**Data to use**
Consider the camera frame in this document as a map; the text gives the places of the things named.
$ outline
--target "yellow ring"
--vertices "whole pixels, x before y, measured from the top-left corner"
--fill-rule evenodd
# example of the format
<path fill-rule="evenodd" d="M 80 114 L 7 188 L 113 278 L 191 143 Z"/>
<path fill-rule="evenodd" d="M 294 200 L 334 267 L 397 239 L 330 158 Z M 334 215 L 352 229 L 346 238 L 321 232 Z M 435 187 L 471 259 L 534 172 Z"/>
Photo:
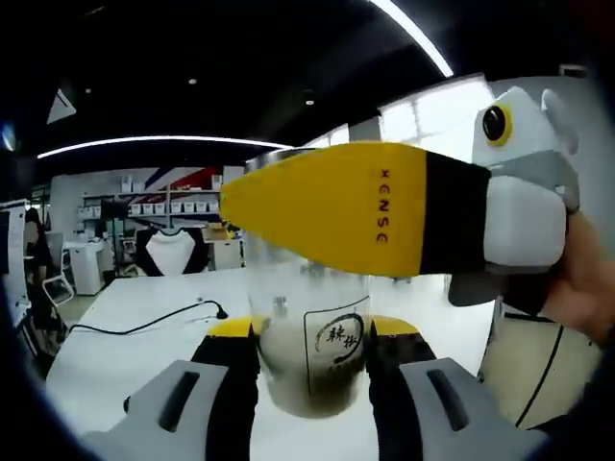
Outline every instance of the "yellow ring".
<path fill-rule="evenodd" d="M 502 133 L 502 136 L 493 141 L 487 138 L 487 142 L 494 147 L 502 147 L 510 139 L 510 135 L 512 134 L 512 117 L 510 116 L 510 110 L 508 110 L 508 107 L 496 103 L 491 105 L 489 108 L 491 109 L 494 106 L 496 108 L 500 108 L 504 114 L 504 132 Z"/>

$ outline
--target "black ceiling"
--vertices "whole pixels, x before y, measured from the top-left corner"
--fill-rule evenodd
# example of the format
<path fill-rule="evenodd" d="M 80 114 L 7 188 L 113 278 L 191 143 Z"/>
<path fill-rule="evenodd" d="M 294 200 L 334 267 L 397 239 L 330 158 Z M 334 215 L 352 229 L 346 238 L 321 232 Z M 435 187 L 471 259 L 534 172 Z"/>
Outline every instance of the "black ceiling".
<path fill-rule="evenodd" d="M 549 75 L 563 62 L 583 60 L 555 0 L 395 3 L 439 48 L 455 77 Z M 38 20 L 47 32 L 22 56 L 42 62 L 30 64 L 29 75 L 46 85 L 31 85 L 40 95 L 29 87 L 34 102 L 28 116 L 48 110 L 49 87 L 58 85 L 77 113 L 47 126 L 26 123 L 21 132 L 28 153 L 139 134 L 300 145 L 444 80 L 368 0 L 176 0 L 147 7 L 82 2 L 78 10 L 67 7 L 53 11 L 53 20 Z M 307 106 L 306 98 L 315 104 Z M 38 163 L 37 175 L 45 181 L 95 169 L 240 164 L 262 149 L 116 144 L 51 156 Z"/>

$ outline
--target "brown liquid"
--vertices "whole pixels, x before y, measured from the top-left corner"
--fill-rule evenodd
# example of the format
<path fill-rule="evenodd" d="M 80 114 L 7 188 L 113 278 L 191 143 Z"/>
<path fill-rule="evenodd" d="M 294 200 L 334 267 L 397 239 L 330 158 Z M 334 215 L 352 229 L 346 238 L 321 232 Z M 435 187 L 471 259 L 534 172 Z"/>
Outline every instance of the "brown liquid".
<path fill-rule="evenodd" d="M 363 369 L 362 343 L 352 357 L 333 363 L 319 354 L 298 323 L 269 325 L 258 337 L 258 358 L 272 401 L 303 418 L 325 418 L 348 408 L 357 395 Z"/>

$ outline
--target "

**Your goal**
Leaving the pictures out, output all of the listing exactly.

**Task response**
Consider the camera frame in this document as a map; the text gives the places of the things named.
$ outline
--target "yellow ring"
--vertices "whole pixels, x before y, measured from the top-left corner"
--fill-rule evenodd
# example of the format
<path fill-rule="evenodd" d="M 80 114 L 7 188 L 113 278 L 191 143 Z"/>
<path fill-rule="evenodd" d="M 294 200 L 334 267 L 397 239 L 330 158 Z M 334 215 L 352 229 L 346 238 L 321 232 Z M 435 187 L 471 259 L 534 172 Z"/>
Photo:
Outline every instance of the "yellow ring".
<path fill-rule="evenodd" d="M 502 133 L 502 136 L 493 141 L 487 138 L 487 142 L 494 147 L 502 147 L 510 139 L 510 135 L 512 134 L 512 117 L 510 116 L 510 110 L 508 110 L 508 107 L 496 103 L 491 105 L 489 108 L 491 109 L 494 106 L 496 108 L 500 108 L 504 114 L 504 132 Z"/>

$ outline
--target "black ceiling"
--vertices "whole pixels, x before y, measured from the top-left corner"
--fill-rule evenodd
# example of the format
<path fill-rule="evenodd" d="M 80 114 L 7 188 L 113 278 L 191 143 Z"/>
<path fill-rule="evenodd" d="M 294 200 L 334 267 L 397 239 L 330 158 Z M 334 215 L 352 229 L 346 238 L 321 232 Z M 435 187 L 471 259 L 534 172 Z"/>
Outline every instance of the "black ceiling".
<path fill-rule="evenodd" d="M 549 75 L 563 62 L 583 60 L 555 0 L 395 3 L 439 48 L 455 77 Z M 38 20 L 47 32 L 22 56 L 42 62 L 30 64 L 29 75 L 46 85 L 31 85 L 40 95 L 29 87 L 34 102 L 28 116 L 48 110 L 49 87 L 58 85 L 77 113 L 47 126 L 26 123 L 21 132 L 28 153 L 139 134 L 300 145 L 444 80 L 368 0 L 176 0 L 147 7 L 82 2 L 78 10 L 67 7 L 53 11 L 53 20 Z M 307 106 L 306 98 L 315 104 Z M 38 163 L 37 175 L 45 181 L 95 169 L 240 164 L 262 149 L 116 144 L 51 156 Z"/>

$ outline
--target "brown liquid"
--vertices "whole pixels, x before y, measured from the top-left corner"
--fill-rule evenodd
# example of the format
<path fill-rule="evenodd" d="M 80 114 L 7 188 L 113 278 L 191 143 Z"/>
<path fill-rule="evenodd" d="M 294 200 L 334 267 L 397 239 L 330 158 Z M 334 215 L 352 229 L 346 238 L 321 232 Z M 435 187 L 471 259 L 534 172 Z"/>
Outline every instance of the "brown liquid".
<path fill-rule="evenodd" d="M 363 369 L 362 343 L 352 357 L 333 363 L 319 354 L 298 323 L 269 325 L 258 337 L 258 358 L 272 401 L 303 418 L 325 418 L 348 408 L 357 395 Z"/>

$ outline
--target "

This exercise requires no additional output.